In the data below, find every line with the word "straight" and copy it out.

[Collected data]
BEGIN

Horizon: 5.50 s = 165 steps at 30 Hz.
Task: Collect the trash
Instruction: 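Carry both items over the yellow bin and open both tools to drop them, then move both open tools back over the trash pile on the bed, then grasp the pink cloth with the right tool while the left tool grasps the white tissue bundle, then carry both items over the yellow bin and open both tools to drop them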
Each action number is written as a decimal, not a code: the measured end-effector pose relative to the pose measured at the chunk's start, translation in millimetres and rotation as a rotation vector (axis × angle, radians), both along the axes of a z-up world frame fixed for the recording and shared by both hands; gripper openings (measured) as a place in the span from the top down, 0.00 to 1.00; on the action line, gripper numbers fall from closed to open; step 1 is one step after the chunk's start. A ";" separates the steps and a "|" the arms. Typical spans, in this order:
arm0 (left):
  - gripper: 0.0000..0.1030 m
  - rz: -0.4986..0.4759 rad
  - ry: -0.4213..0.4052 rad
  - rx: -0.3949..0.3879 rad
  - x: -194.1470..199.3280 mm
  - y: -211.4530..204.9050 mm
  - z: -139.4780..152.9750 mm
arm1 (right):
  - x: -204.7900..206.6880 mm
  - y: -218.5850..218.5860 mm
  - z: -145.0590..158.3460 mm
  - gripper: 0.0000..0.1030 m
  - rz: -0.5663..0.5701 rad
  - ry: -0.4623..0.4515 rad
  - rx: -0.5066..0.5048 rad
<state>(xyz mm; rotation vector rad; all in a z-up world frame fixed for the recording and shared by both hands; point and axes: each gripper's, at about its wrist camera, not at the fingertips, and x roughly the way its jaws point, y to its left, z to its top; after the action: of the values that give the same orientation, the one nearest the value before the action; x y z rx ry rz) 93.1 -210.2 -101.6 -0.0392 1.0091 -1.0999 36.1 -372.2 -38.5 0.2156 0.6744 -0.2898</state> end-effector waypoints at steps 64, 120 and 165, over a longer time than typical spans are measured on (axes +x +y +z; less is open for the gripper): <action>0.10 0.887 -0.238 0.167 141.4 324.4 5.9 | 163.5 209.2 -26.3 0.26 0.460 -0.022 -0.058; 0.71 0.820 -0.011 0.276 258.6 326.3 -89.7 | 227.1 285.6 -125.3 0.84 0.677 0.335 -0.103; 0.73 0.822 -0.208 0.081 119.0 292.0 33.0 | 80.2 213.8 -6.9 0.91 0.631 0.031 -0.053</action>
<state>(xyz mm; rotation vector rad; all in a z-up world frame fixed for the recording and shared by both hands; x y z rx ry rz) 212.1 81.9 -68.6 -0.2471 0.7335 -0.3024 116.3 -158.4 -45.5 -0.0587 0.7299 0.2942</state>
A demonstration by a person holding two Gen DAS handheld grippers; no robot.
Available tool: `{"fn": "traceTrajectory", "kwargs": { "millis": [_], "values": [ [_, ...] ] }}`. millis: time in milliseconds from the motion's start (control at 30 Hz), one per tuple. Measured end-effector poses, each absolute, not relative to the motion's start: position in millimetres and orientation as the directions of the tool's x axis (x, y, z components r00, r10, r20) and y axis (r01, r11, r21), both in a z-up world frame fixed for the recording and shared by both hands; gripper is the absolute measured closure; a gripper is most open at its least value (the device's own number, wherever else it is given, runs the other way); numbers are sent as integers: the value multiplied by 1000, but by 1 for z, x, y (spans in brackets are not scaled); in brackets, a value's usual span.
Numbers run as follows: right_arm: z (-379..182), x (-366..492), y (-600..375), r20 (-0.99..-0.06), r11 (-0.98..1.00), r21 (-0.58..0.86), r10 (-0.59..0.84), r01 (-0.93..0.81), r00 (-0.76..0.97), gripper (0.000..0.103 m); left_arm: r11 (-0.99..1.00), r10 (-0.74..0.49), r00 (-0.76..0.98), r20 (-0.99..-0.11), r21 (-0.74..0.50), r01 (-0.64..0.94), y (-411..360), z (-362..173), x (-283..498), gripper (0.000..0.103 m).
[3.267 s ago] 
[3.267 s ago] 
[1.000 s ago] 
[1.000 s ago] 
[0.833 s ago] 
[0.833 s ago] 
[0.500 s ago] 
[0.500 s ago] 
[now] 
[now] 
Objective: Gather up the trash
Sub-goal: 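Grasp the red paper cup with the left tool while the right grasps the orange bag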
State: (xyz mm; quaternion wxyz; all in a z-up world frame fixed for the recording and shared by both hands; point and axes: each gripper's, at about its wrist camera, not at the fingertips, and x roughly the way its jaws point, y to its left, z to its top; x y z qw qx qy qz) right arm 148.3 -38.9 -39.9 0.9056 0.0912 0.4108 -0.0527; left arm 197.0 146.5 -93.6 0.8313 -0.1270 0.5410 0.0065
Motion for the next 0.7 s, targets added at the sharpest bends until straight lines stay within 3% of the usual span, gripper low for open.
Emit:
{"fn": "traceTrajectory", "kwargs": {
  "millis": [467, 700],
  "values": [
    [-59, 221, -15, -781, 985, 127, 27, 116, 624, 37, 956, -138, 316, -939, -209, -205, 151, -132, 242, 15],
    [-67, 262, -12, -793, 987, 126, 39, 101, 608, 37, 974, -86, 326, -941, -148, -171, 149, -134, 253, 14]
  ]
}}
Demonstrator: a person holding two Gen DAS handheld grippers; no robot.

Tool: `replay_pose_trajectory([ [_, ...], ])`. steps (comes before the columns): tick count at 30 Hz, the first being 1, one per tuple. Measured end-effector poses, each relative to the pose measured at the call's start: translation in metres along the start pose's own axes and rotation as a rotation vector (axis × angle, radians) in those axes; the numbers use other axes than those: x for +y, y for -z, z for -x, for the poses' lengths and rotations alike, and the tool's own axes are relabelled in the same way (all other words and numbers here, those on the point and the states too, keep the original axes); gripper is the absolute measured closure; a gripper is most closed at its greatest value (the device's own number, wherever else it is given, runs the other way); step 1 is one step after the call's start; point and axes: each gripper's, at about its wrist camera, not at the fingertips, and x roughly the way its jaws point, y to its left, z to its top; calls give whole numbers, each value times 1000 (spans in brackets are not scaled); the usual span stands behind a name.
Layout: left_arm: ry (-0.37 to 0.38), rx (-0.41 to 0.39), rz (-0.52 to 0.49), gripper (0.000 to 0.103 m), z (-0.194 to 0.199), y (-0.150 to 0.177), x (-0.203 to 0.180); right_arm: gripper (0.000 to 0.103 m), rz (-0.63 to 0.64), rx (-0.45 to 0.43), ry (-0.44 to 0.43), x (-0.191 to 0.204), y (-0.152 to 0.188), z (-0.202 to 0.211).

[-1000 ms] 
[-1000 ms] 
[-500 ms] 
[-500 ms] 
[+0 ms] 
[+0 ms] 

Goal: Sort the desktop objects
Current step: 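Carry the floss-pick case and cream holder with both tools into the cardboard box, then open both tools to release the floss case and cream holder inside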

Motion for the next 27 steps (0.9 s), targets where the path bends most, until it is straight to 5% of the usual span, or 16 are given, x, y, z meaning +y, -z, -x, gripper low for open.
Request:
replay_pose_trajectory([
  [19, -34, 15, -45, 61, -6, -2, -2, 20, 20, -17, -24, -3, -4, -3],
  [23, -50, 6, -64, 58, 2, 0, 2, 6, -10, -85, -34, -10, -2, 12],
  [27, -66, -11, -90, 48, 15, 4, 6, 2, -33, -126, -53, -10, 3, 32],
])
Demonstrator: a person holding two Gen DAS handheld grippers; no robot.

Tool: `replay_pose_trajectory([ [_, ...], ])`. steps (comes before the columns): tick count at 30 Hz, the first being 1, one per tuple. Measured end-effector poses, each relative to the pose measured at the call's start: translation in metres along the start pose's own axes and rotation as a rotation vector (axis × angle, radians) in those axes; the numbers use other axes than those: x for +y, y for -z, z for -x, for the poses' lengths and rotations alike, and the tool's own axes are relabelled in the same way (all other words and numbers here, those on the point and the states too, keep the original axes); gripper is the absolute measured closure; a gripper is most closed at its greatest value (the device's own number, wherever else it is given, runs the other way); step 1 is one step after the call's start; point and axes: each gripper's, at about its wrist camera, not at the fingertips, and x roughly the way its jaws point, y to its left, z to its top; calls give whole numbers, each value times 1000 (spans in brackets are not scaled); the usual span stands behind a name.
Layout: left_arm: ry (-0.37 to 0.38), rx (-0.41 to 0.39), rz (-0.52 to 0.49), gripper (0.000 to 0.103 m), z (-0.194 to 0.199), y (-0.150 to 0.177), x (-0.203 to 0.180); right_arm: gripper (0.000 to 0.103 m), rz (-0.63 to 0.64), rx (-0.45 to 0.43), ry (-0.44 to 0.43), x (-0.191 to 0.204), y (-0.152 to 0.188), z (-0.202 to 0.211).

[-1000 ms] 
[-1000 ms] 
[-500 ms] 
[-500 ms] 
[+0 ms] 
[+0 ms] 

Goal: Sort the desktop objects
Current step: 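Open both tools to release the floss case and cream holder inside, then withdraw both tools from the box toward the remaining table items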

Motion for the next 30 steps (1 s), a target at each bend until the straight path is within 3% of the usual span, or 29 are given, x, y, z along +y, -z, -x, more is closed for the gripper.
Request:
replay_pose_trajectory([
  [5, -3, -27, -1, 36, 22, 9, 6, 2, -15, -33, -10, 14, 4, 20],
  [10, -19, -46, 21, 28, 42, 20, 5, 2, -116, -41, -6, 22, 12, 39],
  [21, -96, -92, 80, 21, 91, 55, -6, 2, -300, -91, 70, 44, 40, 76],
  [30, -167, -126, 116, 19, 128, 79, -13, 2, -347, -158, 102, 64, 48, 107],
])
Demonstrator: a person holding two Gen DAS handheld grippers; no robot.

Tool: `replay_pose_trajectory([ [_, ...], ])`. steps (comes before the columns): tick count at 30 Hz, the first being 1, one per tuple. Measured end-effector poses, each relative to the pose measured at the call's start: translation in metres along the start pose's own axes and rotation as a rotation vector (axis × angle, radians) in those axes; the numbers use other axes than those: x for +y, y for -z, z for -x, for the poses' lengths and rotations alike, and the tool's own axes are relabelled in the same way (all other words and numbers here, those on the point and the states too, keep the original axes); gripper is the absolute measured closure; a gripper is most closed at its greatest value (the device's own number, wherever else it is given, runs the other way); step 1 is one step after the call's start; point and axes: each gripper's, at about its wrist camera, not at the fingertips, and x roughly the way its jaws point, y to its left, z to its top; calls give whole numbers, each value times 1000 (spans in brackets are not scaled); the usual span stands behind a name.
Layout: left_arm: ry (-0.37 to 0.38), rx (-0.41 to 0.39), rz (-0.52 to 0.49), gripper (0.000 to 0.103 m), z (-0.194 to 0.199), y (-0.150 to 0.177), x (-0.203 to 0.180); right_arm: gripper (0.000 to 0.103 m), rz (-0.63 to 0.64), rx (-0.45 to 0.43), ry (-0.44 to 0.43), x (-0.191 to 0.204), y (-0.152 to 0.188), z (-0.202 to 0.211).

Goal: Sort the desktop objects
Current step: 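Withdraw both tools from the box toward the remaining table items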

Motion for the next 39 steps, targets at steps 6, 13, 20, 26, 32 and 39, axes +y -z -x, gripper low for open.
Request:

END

Answer section:
Motion for the next 0.7 s, targets added at the sharpest bends until straight lines stay within 3% of the usual span, gripper low for open.
Motion for the next 27 steps (0.9 s), targets where the path bends most, until it is straight to 5% of the usual span, or 16 are given, x, y, z meaning +y, -z, -x, gripper low for open.
Motion for the next 30 steps (1 s), a target at each bend until the straight path is within 3% of the usual span, or 29 are given, x, y, z along +y, -z, -x, more is closed for the gripper.

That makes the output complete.